**ACTIVITY**
When the line containing "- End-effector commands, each" is found in the data below, copy it and each line after it through the line containing "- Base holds", exactly and with no others.

───── RECORDS SHOWN ─────

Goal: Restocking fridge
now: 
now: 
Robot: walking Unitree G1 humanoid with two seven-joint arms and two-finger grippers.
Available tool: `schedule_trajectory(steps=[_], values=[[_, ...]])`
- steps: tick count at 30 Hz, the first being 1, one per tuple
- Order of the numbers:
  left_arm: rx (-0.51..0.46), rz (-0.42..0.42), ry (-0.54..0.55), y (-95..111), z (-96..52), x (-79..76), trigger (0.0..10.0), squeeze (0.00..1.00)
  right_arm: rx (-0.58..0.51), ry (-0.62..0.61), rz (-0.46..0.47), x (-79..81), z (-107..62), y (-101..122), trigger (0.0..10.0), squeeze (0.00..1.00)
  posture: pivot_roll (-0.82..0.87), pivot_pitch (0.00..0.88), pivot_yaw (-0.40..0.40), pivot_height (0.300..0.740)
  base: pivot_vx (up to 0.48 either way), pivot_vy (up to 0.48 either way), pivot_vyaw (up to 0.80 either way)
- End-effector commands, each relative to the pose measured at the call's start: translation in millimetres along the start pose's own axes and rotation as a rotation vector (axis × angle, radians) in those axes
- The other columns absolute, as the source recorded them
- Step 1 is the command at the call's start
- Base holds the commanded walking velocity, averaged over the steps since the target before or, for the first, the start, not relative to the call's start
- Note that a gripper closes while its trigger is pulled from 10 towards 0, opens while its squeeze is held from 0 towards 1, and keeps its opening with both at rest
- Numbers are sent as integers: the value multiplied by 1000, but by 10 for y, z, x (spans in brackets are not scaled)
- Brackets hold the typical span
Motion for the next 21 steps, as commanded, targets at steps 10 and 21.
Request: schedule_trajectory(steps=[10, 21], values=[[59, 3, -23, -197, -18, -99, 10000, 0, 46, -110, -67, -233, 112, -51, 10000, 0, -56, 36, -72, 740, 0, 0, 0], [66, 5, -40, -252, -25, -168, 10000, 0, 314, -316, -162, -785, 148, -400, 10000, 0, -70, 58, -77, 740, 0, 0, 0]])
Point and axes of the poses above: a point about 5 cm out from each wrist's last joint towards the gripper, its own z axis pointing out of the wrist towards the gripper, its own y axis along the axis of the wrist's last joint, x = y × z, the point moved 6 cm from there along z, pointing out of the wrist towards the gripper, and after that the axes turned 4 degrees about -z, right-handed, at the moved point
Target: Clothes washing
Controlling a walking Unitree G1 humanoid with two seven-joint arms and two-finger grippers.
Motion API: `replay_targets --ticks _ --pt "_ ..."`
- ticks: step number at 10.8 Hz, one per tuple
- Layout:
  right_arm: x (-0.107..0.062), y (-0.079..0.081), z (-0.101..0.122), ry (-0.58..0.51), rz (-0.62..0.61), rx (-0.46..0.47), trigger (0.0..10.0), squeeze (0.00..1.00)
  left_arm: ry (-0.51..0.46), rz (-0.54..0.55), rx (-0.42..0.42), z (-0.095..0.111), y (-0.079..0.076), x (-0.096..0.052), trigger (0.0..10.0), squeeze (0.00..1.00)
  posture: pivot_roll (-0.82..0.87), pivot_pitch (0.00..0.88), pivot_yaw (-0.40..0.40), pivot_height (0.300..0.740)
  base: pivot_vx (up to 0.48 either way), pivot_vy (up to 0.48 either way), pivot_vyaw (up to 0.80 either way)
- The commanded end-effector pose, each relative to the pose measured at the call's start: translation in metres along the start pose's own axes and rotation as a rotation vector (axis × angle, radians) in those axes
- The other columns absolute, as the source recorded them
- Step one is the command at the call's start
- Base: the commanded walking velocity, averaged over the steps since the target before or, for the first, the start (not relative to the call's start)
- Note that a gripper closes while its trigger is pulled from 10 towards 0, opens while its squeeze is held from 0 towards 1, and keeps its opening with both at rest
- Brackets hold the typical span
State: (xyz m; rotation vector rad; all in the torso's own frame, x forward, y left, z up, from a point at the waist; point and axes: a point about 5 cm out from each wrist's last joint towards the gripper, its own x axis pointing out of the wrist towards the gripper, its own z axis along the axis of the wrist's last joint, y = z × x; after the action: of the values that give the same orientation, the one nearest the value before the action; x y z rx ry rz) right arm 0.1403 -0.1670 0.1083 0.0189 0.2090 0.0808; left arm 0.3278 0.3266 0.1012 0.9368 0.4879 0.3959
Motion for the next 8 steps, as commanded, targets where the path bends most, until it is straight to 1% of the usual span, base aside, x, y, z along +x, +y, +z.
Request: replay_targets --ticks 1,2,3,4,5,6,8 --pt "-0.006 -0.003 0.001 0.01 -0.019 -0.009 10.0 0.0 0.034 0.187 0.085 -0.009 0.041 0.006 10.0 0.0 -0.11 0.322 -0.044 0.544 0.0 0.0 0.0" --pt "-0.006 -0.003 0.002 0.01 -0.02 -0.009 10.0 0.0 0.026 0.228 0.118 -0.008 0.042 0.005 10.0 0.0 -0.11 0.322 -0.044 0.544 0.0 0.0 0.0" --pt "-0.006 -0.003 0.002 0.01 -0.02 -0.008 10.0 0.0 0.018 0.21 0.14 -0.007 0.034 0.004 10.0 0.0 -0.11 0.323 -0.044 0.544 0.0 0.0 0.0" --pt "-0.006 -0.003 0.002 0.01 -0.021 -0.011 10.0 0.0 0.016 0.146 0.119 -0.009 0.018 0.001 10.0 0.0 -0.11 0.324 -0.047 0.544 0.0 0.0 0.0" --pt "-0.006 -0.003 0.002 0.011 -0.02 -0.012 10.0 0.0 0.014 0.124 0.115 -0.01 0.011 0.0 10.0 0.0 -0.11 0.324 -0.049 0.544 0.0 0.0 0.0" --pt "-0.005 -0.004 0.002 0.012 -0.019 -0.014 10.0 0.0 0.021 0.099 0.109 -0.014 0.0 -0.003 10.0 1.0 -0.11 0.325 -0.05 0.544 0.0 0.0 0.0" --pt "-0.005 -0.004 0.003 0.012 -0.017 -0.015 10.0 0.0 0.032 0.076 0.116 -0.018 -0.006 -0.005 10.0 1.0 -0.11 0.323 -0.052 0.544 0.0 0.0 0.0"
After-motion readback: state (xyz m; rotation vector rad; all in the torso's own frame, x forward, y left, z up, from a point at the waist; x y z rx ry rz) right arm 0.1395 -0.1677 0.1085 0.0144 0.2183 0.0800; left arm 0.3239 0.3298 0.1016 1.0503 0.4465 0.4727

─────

**SOLUTION FOR THIS TASK**
- End-effector commands, each relative to the pose measured at the call's start: translation in millimetres along the start pose's own axes and rotation as a rotation vector (axis × angle, radians) in those axes
- The other columns absolute, as the source recorded them
- Step 1 is the command at the call's start
- Base holds the commanded walking velocity, averaged over the steps since the target before or, for the first, the start, not relative to the call's start

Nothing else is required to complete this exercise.